In the study of preparations of the nuclear envelope in the electronic microscope, the most noticeable feature of the structure is the NPCs (nuclear pore complexes), which serve as channels for the transport of most molecules between the nucleus and the cytoplasm. The shell of the nuclei of most cells contains about 10-20 NPCs per square micron of surface. Thus, yeast cells contain 150-250 NPCs, and mammalian somatic cells 2000-4000.

However, some cells have a much higher pore density, probably because they are characterized by a high intensity of transcription and translation processes, which implies the transport of a large number of macromolecules in and out of the nucleus. For example, the surface of the nucleus of amphibian oocytes is almost completely covered with NPCs.

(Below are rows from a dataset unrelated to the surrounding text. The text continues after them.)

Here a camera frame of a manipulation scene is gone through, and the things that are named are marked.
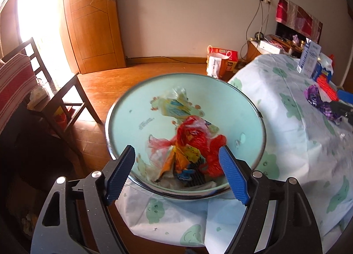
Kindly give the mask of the purple foil wrapper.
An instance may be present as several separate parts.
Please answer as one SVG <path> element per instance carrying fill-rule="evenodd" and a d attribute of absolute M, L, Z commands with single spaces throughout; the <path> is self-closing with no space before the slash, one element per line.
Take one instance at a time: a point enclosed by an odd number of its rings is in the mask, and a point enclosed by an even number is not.
<path fill-rule="evenodd" d="M 304 91 L 304 97 L 306 100 L 319 112 L 321 112 L 327 120 L 334 122 L 336 125 L 342 121 L 340 115 L 332 110 L 329 102 L 323 101 L 319 92 L 319 88 L 316 85 L 310 85 Z"/>

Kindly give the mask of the red plastic bag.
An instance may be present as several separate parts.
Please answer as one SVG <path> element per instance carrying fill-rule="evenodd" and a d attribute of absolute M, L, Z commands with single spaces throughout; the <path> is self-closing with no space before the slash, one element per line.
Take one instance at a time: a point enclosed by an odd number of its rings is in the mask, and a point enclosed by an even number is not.
<path fill-rule="evenodd" d="M 200 169 L 208 178 L 218 178 L 224 175 L 220 166 L 218 153 L 227 143 L 223 134 L 218 134 L 218 128 L 201 117 L 189 116 L 176 130 L 176 145 L 194 146 L 206 163 Z"/>

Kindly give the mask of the light green trash basin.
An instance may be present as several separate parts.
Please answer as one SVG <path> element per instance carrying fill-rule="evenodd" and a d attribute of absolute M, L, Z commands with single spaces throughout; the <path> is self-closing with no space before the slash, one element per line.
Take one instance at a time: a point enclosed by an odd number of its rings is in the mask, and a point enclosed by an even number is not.
<path fill-rule="evenodd" d="M 110 108 L 105 136 L 116 159 L 135 149 L 129 179 L 159 196 L 214 197 L 229 190 L 218 153 L 226 146 L 256 168 L 266 145 L 263 117 L 241 89 L 199 74 L 153 77 Z"/>

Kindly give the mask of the red foam fruit net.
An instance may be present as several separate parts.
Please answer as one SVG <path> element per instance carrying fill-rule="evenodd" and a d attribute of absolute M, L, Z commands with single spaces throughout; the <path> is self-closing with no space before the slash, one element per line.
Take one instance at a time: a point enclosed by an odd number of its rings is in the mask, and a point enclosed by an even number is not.
<path fill-rule="evenodd" d="M 339 101 L 337 91 L 329 85 L 325 75 L 319 75 L 317 78 L 317 84 L 332 101 Z"/>

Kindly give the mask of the blue gable-top milk carton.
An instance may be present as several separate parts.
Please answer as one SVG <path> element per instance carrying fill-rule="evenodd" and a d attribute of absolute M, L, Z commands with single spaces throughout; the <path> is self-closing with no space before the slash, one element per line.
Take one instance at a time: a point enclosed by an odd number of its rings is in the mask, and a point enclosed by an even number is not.
<path fill-rule="evenodd" d="M 330 82 L 331 77 L 334 73 L 334 56 L 331 54 L 327 56 L 323 53 L 319 54 L 317 64 L 315 65 L 314 71 L 312 73 L 312 79 L 317 81 L 320 76 L 323 76 L 327 83 Z"/>

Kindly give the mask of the white sheet with green clouds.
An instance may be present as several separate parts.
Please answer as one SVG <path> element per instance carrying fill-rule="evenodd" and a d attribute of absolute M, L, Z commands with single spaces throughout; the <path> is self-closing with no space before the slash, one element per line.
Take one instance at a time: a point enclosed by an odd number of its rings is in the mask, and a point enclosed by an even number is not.
<path fill-rule="evenodd" d="M 267 143 L 259 171 L 271 179 L 299 181 L 326 252 L 352 218 L 352 128 L 346 122 L 330 122 L 306 100 L 304 91 L 312 80 L 296 67 L 297 61 L 289 56 L 261 55 L 238 71 L 230 84 L 263 115 Z M 231 192 L 179 202 L 130 181 L 115 205 L 134 235 L 164 246 L 203 245 L 209 253 L 225 252 L 245 211 Z"/>

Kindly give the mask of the tall white milk carton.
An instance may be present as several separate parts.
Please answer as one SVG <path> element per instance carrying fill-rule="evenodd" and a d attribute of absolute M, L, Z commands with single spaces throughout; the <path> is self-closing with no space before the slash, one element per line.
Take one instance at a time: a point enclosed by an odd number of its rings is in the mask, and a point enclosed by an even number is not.
<path fill-rule="evenodd" d="M 297 65 L 297 72 L 306 77 L 311 77 L 315 66 L 317 64 L 317 60 L 319 54 L 321 53 L 321 46 L 316 42 L 307 39 L 306 44 L 304 45 L 304 49 L 300 60 Z"/>

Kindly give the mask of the pink plastic bag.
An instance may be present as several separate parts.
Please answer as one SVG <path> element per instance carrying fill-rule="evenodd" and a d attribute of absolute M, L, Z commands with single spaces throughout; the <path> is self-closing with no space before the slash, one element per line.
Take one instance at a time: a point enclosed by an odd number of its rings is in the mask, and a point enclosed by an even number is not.
<path fill-rule="evenodd" d="M 150 163 L 158 168 L 161 168 L 176 143 L 176 135 L 168 140 L 164 138 L 155 138 L 152 134 L 148 137 L 146 143 L 146 152 Z"/>

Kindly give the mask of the black television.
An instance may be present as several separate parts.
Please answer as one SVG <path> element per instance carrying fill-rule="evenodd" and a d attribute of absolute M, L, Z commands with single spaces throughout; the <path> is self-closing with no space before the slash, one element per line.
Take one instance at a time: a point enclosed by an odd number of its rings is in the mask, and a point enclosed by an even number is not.
<path fill-rule="evenodd" d="M 275 34 L 290 41 L 296 35 L 300 41 L 313 41 L 319 43 L 323 24 L 320 21 L 307 21 L 300 19 L 293 25 L 277 22 Z"/>

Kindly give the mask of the dark wooden chair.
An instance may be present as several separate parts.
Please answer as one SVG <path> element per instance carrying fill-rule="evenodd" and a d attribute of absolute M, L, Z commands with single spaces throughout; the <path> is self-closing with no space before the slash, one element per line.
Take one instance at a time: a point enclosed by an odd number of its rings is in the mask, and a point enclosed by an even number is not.
<path fill-rule="evenodd" d="M 101 124 L 102 122 L 90 103 L 77 75 L 70 74 L 63 79 L 63 83 L 58 83 L 54 80 L 46 68 L 33 38 L 21 43 L 11 52 L 6 54 L 2 60 L 7 63 L 17 54 L 27 54 L 31 62 L 37 62 L 38 66 L 34 69 L 34 74 L 36 76 L 42 74 L 45 78 L 44 81 L 40 81 L 39 85 L 44 88 L 47 96 L 40 100 L 40 102 L 35 106 L 30 106 L 30 112 L 43 118 L 54 130 L 55 134 L 59 136 L 59 138 L 63 139 L 71 149 L 75 150 L 76 144 L 70 138 L 69 131 L 78 120 L 81 113 L 87 109 L 95 122 L 98 124 Z M 71 89 L 75 89 L 77 91 L 80 97 L 79 102 L 67 102 L 63 100 L 65 95 L 67 95 Z M 65 114 L 67 119 L 67 125 L 64 128 L 59 126 L 59 123 L 57 123 L 54 119 L 54 114 L 58 109 L 63 111 L 63 114 Z"/>

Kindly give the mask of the pale yellow plastic bag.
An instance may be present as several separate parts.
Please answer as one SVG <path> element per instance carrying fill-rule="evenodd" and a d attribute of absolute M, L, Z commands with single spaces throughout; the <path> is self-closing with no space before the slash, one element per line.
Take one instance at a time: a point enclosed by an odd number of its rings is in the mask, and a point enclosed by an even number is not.
<path fill-rule="evenodd" d="M 163 116 L 172 117 L 172 124 L 179 126 L 189 116 L 205 116 L 200 105 L 193 105 L 187 96 L 186 89 L 177 87 L 150 101 L 152 111 L 160 111 Z"/>

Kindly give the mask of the red and pink cloth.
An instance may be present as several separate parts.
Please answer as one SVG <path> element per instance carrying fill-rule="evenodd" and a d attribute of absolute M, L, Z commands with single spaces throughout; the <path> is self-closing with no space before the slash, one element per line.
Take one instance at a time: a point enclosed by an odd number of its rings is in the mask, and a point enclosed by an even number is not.
<path fill-rule="evenodd" d="M 319 43 L 323 23 L 292 1 L 278 0 L 275 19 L 277 23 Z"/>

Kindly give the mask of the dark wooden tv cabinet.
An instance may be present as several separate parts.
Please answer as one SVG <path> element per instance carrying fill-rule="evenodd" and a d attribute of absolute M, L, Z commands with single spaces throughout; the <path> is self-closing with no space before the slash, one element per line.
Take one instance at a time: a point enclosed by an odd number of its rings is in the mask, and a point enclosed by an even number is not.
<path fill-rule="evenodd" d="M 306 41 L 300 40 L 296 35 L 292 40 L 277 36 L 267 35 L 265 37 L 256 34 L 254 38 L 247 41 L 246 63 L 251 62 L 261 54 L 286 54 L 290 57 L 300 58 Z"/>

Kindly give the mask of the red striped cushion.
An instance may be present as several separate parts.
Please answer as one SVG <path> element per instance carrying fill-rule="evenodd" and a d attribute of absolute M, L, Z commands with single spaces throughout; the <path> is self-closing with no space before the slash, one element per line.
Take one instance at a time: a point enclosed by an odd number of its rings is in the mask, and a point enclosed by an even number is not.
<path fill-rule="evenodd" d="M 16 54 L 1 66 L 1 132 L 22 100 L 38 85 L 30 58 Z"/>

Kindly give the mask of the orange wooden door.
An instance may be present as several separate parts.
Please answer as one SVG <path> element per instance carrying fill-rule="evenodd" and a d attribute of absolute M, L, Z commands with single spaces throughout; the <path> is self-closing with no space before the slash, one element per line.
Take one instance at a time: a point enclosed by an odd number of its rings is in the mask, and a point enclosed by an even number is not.
<path fill-rule="evenodd" d="M 63 5 L 80 73 L 126 67 L 117 0 L 63 0 Z"/>

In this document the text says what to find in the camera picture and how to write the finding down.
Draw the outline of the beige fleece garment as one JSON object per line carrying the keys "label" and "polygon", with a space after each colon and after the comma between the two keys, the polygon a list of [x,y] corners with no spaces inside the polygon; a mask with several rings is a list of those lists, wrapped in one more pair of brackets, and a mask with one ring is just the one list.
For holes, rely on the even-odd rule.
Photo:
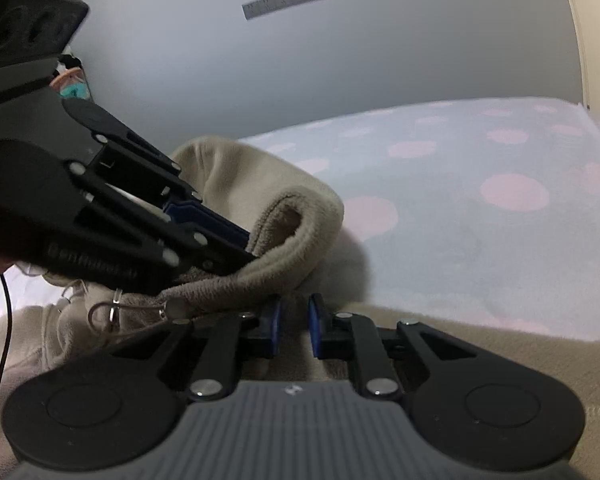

How could there be double nuclear membrane? In a eukaryotic cell, mitochondria and chloroplast also have a double membrane. According to the endosymbiosis hypothesis, these organelles were formed during evolution, when some cells captured others in the process of endocytosis. Then the absorbed cells were surrounded by two membranes: their own and the membrane of the host cell. It turned out that some of the absorbed cells exhibit metabolic activity, for example, unlike host cells, they are able to carry out photosynthesis.

The most compelling evidence for endosymbiotic origin of mitochondria and chloroplasts lies in the fact that the ribosomes of both organelles are more reminiscent of the ribosomes of modern prokaryotes, and to a lesser extent, these same microstructures of the cytoplasm of a eukaryotic cell. Much less clear is the origin of the nucleus. However, the existence of a double nuclear membrane, like that of mitochondria and chloroplasts, suggests that the captured prokaryotic cell has evolved into a nucleus containing all of the cellular DNA.

The nuclear envelope is connected to endoplasmic reticulum(EPR). The surface of the nuclear membrane of the Xenopus laevis oocyte is covered with complexes of nuclear pores.
The nucleus could have formed as a result of endosymbiosis, a process
in which one prokaryotic cell captures another cell; then the captured cell becomes a primitive nucleus.